El reclamo indígena cuenta con el respaldo de agrupaciones de izquierda, del premio Nobel de la Paz 1980, Adolfo Pérez Esquivel, y de organizaciones humanitarias, como Amnistía Internacional.

El martes pasado, la Comisión Interamericana de Derechos Humanos (CIDH) exigió al Estado argentino que "adopte las medidas necesarias para garantizar la vida y la integridad física" de los miembros de la comunidad "La Primavera".

Los aborígenes acampan desde fines del año pasado en plazoletas del cruce de las dos avenidas, en el centro de la ciudad, cuyo tránsito cortaron el lunes, después de que un grupo de ellos y su cacique comenzaran una "huelga de hambre" para exigir "justicia".

Díaz sostuvo que la jefa del Estado se niega a atender las reclamaciones de los aborígenes "para proteger" al gobernador de Formosa, Gildo Insfrán, a quien acusan de permitir la apropiación de más de mil hectáreas de tierras.

La comunidad toba, que se asienta en un territorio de Formosa limítrofe con Paraguay, afirma que el gobierno provincial le ha usurpado 1.300 hectáreas de tierras en violación a la Constitución argentina y las leyes que protegen los derechos de los pueblos originarios.
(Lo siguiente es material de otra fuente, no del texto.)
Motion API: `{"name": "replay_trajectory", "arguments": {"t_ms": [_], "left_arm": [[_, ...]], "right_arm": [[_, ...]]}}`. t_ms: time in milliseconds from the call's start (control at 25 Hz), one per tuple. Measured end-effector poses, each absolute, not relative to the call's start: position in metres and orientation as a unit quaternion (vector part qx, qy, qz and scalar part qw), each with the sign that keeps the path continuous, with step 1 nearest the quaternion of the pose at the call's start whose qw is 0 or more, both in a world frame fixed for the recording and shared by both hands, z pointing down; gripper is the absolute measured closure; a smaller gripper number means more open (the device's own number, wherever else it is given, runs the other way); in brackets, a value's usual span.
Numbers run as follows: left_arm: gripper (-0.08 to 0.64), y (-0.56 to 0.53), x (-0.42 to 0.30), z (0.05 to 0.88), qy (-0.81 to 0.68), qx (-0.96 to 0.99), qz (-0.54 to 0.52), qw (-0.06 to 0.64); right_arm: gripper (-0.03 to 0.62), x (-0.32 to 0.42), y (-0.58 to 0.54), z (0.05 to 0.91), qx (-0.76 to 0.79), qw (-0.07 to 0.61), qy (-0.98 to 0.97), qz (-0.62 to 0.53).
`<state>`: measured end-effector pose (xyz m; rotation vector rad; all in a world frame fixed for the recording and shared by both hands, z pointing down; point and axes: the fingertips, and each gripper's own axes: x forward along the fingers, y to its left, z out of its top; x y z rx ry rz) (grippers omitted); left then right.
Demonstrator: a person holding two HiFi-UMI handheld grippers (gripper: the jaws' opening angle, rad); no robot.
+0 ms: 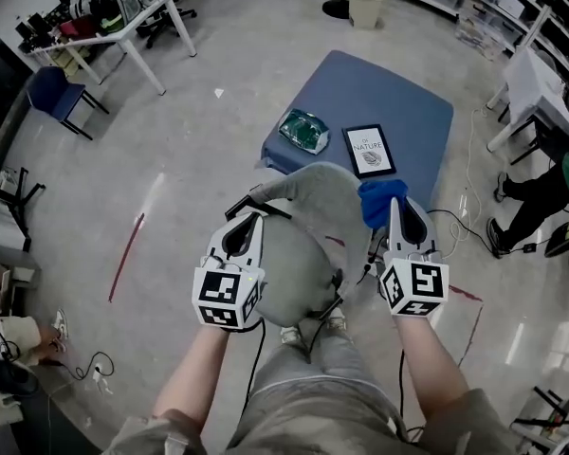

Además, exige "procesamiento y castigo" a los responsables de la represión desatada el pasado 23 de noviembre, cuando un integrante de la comunidad indígena y un agente de la Policía formoseña murieron en un enfrentamiento desatado cuando la fuerza de seguridad intentó desalojar por la fuerza la carretera que bloqueaban por su reclamo de restitución de estas tierras.

La comunidad toba "La Primavera", formada por unos 4.200 indígenas, es uno de los alrededor de 30 pueblos originarios que perviven en Argentina, y que reúnen en total a unas 600.000 personas, según cifras oficiales, aunque entidades sociales aseguran que pueden llegar a los tres millones.